Since I came back from China, I've taken to calling my wife 爱人, coffeeshop aunties 服务员, taxi uncles 师傅, and random women 美女.
I've also learned to say 问题不大 and 没事.
I also notice that in China, they say 堵 for traffic jam, instead of 塞车.
Random dudes are called 帅哥, domestic helpers are 阿姨, cops are 公安, make a left is 左拐, and make a right is 右拐.
I also watched Prince of Persia on CCTV in my China hotel, entirely in Chinese.
It was odd watching Jake Gyllenhaal speaking Chinese. But the dubbing and voice acting was so good that I didnt think anything of it after a while. I am told Chinese tv is heavily dubbed, which is why they have such competent voice actors.
English speakers are still quite scarce, even hotel staff struggle when I ask for help in English.
On an MRT in Nanjing, my mom did meet a nice young man who spoke English well. She asked him, out of curiosity, "Are you allowed to eat and drink on your trains?"
He replied politely, "Yes, you are allowed to. This is not Singapore."
That is not the first time I've heard a Chinese national reference our nation's strictness. In their minds, we have less freedoms in Singapore than they do in China. They may be right in some ways.
Nanjing is hosting the Youth Olympic Games in 2014, and the Asian Youth Games in 2013. Our taxi driver told us that in addition to the 2 MRT lines already running, the city plans to finish another 4 lines by 2014. I read that they plan to have 17 lines by 2030. That's really fast development.
The MRT in Nanjing is pretty smooth. My only gripe is the lack of lifts for the elderly and disabled. Every station you go, be it MRT station, commuter train station or bullet train station, stairs are the most common mode of going up and down. Escalators seem to show up randomly. My mom, at age 70, had a real workout.
I had to help a grandmother and her daughter with a broken leg to carry her wheelchair down 2 long flights of stairs because the Nanjing MRT station didn't have a lift (or one that was obvious). The grandma was grateful but she followed me all the way down just to be sure I didn't run off with her granddaughter's wheelchair. I guess that sense of caution is not uncommon here.
Still, we found that the subway was the easiest to get around large cities like Shanghai and Nanjing even if the cabs were affordable. The jams are horrible and whenever possible, we took the trains. And if the train station was too far from your destination, there was always the motorcycle guys and motorcycle pedicabs waiting at the station entrance waiting to whisk you that last mile for a small fee.
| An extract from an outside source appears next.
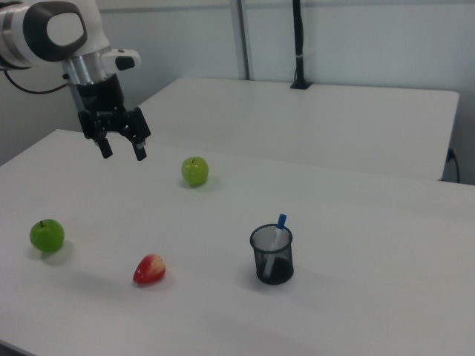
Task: Take marker pen
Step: 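Move the open gripper over the black mesh pen cup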
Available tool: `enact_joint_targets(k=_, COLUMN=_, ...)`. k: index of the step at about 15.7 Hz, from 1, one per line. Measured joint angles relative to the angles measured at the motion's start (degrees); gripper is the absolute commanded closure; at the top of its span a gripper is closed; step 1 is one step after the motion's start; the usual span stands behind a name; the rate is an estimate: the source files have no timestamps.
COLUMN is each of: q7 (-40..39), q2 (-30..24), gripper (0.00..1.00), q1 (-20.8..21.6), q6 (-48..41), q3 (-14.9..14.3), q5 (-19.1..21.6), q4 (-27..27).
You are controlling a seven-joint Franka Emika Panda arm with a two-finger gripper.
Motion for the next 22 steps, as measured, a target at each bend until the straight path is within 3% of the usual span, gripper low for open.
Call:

Mom and I took a motorcycle pedicab from the MRT station to the Confucius Temple in Nanjing for RMB5 ($1). It was mad fun to feel the wind in our hair and we tried not to think too much about the possibility of slamming into a bus on those streets. We liked it so much, we took it again back to the station.
Guess we didn't know the Chinese word for "Don't know what is called dangerous".